Ghali apelou ao Conselho de Segurança da ONU para permitir à Missão das Nações Unidas para o Referendo no Sahara Ocidental (MINURSO) «cumprir o seu mandato» e obrigar Marrocos a «pôr fim a todas as restrições que entravam» a aplicação do acordo de 1991.
Neste sentido, pediu à União Europeia (UE) que «respeite as disposições do direito internacional» e «as resoluções do Tribunal de Justiça da UE (TJUE) sobre o estatuto jurídico do Sahara Ocidental», segundo a agência noticiosa saharaui SPS.

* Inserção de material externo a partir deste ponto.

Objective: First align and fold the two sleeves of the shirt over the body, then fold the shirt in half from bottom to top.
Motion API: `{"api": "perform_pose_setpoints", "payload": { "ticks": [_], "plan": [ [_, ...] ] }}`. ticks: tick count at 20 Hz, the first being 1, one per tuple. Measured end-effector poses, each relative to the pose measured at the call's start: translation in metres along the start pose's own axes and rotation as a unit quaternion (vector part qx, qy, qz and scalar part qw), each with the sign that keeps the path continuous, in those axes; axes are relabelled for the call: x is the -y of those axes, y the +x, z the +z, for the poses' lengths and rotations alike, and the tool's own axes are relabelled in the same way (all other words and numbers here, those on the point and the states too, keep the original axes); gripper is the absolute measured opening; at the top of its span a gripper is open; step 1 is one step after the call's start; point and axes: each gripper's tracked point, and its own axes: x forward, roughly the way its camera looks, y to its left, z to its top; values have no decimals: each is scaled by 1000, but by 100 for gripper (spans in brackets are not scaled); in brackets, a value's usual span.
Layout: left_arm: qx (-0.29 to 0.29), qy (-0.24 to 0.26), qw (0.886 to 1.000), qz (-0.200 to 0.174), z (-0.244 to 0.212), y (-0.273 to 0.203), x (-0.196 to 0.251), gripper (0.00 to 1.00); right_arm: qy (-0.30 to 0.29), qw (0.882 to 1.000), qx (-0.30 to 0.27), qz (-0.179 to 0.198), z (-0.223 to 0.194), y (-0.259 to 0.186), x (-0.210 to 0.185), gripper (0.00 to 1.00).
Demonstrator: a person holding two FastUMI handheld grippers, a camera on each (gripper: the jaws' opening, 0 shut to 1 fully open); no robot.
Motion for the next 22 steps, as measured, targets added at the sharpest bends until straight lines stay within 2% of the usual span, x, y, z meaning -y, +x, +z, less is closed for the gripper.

O líder da Frente Polisario apelou à União Africana (UA) a aumentar os seus esforços para descolonizar o Sahara Ocidental e salientou «a prontidão da República Árabe Saharaui Democrática (RASD) em trabalhar para a resolução do conflito com o seu vizinho marroquino, no estrito respeito pelos princípios do Acto Constitutivo da UA, segundo as fronteiras herdadas da independência e do respeito mútuo e da boa vizinhança».
A antiga colónia espanhola do Sahara Ocidental foi ocupada por Marrocos em 1975, apesar da resistência da Frente Polisario, com quem esteve em guerra até 1991, quando as duas partes assinaram um cessar-fogo com vista à realização de um referendo de autodeterminação, mas as divergências sobre a forma como o recenseamento deveria ser elaborado e sobre a inclusão ou não de colonos marroquinos impediram, até agora, a sua realização.
A 14 de Novembro de 2020, a Frente Polisario declarou o cessar-fogo com Marrocos quebrado em resposta a uma acção militar marroquina contra activistas saharauis em Guerguerat, na zona de desescalada acordada, que os saharauis consideraram uma violação dos termos do cessar-fogo.